__PROBLEM DESCRIPTION__
Without reproducing any image, print the listing below exactly.
= = =
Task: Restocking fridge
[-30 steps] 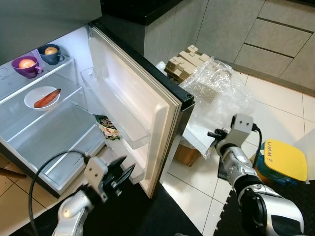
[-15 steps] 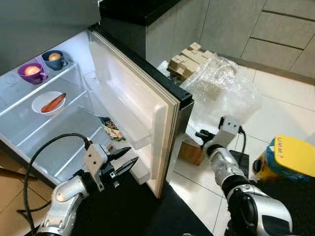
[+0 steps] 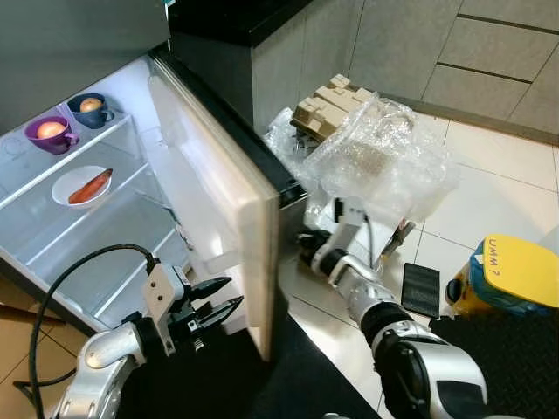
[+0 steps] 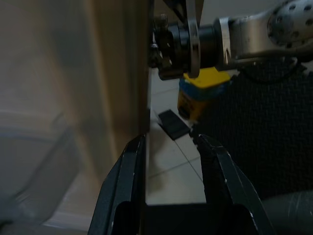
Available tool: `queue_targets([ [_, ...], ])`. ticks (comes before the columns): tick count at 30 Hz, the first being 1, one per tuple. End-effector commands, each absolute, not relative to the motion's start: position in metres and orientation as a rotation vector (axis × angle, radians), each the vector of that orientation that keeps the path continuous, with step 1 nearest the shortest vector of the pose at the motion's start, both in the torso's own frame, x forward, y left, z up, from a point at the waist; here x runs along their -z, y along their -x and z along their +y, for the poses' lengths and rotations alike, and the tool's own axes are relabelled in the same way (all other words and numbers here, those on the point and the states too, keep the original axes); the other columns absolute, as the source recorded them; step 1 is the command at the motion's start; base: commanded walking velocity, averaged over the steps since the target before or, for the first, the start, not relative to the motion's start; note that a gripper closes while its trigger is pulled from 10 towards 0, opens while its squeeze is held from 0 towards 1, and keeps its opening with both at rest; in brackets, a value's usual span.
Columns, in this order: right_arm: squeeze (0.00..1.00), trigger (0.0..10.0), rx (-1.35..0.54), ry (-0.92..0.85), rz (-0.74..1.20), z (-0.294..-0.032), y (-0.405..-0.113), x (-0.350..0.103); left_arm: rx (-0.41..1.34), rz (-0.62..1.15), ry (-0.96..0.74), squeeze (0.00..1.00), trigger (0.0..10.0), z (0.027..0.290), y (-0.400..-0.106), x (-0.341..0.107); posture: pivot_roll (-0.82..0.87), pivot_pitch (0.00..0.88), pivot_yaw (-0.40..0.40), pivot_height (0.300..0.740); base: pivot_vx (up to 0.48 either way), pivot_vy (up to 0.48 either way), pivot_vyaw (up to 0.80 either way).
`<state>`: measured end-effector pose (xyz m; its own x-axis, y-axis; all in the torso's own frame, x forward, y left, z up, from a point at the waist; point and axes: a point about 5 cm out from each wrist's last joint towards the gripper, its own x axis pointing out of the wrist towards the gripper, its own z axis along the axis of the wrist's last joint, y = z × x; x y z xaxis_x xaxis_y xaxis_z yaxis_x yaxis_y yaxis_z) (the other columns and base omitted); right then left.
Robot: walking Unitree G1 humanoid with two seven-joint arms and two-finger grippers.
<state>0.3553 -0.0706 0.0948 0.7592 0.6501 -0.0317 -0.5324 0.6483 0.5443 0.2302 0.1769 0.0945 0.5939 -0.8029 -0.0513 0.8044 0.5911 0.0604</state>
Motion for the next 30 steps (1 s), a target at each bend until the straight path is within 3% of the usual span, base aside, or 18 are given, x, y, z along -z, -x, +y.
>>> queue_targets([
  [1,0.00,10.0,-0.847,-0.567,0.252,-0.052,-0.348,-0.098,0.941,0.055,-0.089,0.00,10.0,0.183,-0.225,-0.094,-0.04,0.104,0.014,0.738,0.000,0.000,0.00],
  [3,0.00,10.0,-1.006,-0.570,0.275,-0.040,-0.337,-0.096,0.949,0.065,-0.085,0.00,10.0,0.183,-0.223,-0.096,-0.04,0.103,0.012,0.738,0.000,0.000,0.00],
  [5,0.00,10.0,-1.032,-0.567,0.280,-0.039,-0.335,-0.095,0.951,0.067,-0.084,0.00,10.0,0.182,-0.223,-0.096,-0.04,0.103,0.012,0.738,0.000,0.000,0.00],
  [10,0.00,10.0,-0.843,-0.506,0.314,-0.054,-0.340,-0.082,0.974,0.095,-0.080,0.00,10.0,0.182,-0.218,-0.096,-0.04,0.101,0.010,0.738,0.000,0.000,0.00],
  [11,0.00,10.0,-0.714,-0.480,0.355,-0.073,-0.339,-0.069,1.021,0.143,-0.072,0.00,10.0,0.181,-0.210,-0.093,-0.04,0.103,0.011,0.738,0.000,0.000,0.00],
  [17,0.00,10.0,-0.628,-0.471,0.416,-0.096,-0.330,-0.049,1.068,0.194,-0.090,0.00,10.0,0.178,-0.202,-0.087,-0.04,0.104,0.010,0.738,0.000,0.000,0.00],
  [22,0.00,10.0,-0.486,-0.418,0.461,-0.121,-0.318,-0.028,0.933,0.128,-0.183,0.00,10.0,0.173,-0.225,-0.085,-0.06,0.107,0.011,0.738,0.000,0.000,0.00],
  [30,0.00,10.0,-0.407,-0.401,0.422,-0.127,-0.318,-0.027,0.630,0.016,-0.300,0.00,10.0,0.164,-0.279,-0.091,-0.07,0.110,0.010,0.738,0.000,0.000,0.00],
])
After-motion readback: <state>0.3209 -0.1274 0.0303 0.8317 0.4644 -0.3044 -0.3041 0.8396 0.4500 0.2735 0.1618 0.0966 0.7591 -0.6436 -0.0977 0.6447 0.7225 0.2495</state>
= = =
__EXERCISE ANSWER__
Task: Restocking fridge
[-30 steps] 
[-15 steps] 
[+0 steps] 
[+0 steps] 
Available tool: `queue_targets([ [_, ...], ])`. ticks (comes before the columns): tick count at 30 Hz, the first being 1, one per tuple. End-effector commands, each absolute, not relative to the motion's start: position in metres and orientation as a rotation vector (axis × angle, radians), each the vector of that orientation that keeps the path continuous, with step 1 nearest the shortest vector of the pose at the motion's start, both in the torso's own frame, x forward, y left, z up, from a point at the waist; here x runs along their -z, y along their -x and z along their +y, for the poses' lengths and rotations alike, and the tool's own axes are relabelled in the same way (all other words and numbers here, those on the point and the states too, keep the original axes); the other columns absolute, as the source recorded them; step 1 is the command at the motion's start; base: commanded walking velocity, averaged over the steps since the target before or, for the first, the start, not relative to the motion's start; note that a gripper closes while its trigger is pulled from 10 towards 0, opens while its squeeze is held from 0 towards 1, and keeps its opening with both at rest; in brackets, a value's usual span.
Columns, in this order: right_arm: squeeze (0.00..1.00), trigger (0.0..10.0), rx (-1.35..0.54), ry (-0.92..0.85), rz (-0.74..1.20), z (-0.294..-0.032), y (-0.405..-0.113), x (-0.350..0.103); left_arm: rx (-0.41..1.34), rz (-0.62..1.15), ry (-0.96..0.74), squeeze (0.00..1.00), trigger (0.0..10.0), z (0.027..0.290), y (-0.400..-0.106), x (-0.341..0.107); posture: pivot_roll (-0.82..0.87), pivot_pitch (0.00..0.88), pivot_yaw (-0.40..0.40), pivot_height (0.300..0.740); base: pivot_vx (up to 0.48 either way), pivot_vy (up to 0.48 either way), pivot_vyaw (up to 0.80 either way).
`<state>`: measured end-effector pose (xyz m; its own x-axis, y-axis; all in the torso's own frame, x forward, y left, z up, from a point at the waist; point and axes: a point about 5 cm out from each wrist's last joint towards the gripper, its own x axis pointing out of the wrist towards the gripper, its own z axis along the axis of the wrist's last joint, y = z × x; x y z xaxis_x xaxis_y xaxis_z yaxis_x yaxis_y yaxis_z) (the other columns and base omitted); right then left.
Robot: walking Unitree G1 humanoid with two seven-joint arms and two-finger grippers.
<state>0.3553 -0.0706 0.0948 0.7592 0.6501 -0.0317 -0.5324 0.6483 0.5443 0.2302 0.1769 0.0945 0.5939 -0.8029 -0.0513 0.8044 0.5911 0.0604</state>
Motion for the next 30 steps (1 s), a target at each bend until the straight path is within 3% of the usual span, base aside, or 18 are given, x, y, z along -z, -x, +y.
>>> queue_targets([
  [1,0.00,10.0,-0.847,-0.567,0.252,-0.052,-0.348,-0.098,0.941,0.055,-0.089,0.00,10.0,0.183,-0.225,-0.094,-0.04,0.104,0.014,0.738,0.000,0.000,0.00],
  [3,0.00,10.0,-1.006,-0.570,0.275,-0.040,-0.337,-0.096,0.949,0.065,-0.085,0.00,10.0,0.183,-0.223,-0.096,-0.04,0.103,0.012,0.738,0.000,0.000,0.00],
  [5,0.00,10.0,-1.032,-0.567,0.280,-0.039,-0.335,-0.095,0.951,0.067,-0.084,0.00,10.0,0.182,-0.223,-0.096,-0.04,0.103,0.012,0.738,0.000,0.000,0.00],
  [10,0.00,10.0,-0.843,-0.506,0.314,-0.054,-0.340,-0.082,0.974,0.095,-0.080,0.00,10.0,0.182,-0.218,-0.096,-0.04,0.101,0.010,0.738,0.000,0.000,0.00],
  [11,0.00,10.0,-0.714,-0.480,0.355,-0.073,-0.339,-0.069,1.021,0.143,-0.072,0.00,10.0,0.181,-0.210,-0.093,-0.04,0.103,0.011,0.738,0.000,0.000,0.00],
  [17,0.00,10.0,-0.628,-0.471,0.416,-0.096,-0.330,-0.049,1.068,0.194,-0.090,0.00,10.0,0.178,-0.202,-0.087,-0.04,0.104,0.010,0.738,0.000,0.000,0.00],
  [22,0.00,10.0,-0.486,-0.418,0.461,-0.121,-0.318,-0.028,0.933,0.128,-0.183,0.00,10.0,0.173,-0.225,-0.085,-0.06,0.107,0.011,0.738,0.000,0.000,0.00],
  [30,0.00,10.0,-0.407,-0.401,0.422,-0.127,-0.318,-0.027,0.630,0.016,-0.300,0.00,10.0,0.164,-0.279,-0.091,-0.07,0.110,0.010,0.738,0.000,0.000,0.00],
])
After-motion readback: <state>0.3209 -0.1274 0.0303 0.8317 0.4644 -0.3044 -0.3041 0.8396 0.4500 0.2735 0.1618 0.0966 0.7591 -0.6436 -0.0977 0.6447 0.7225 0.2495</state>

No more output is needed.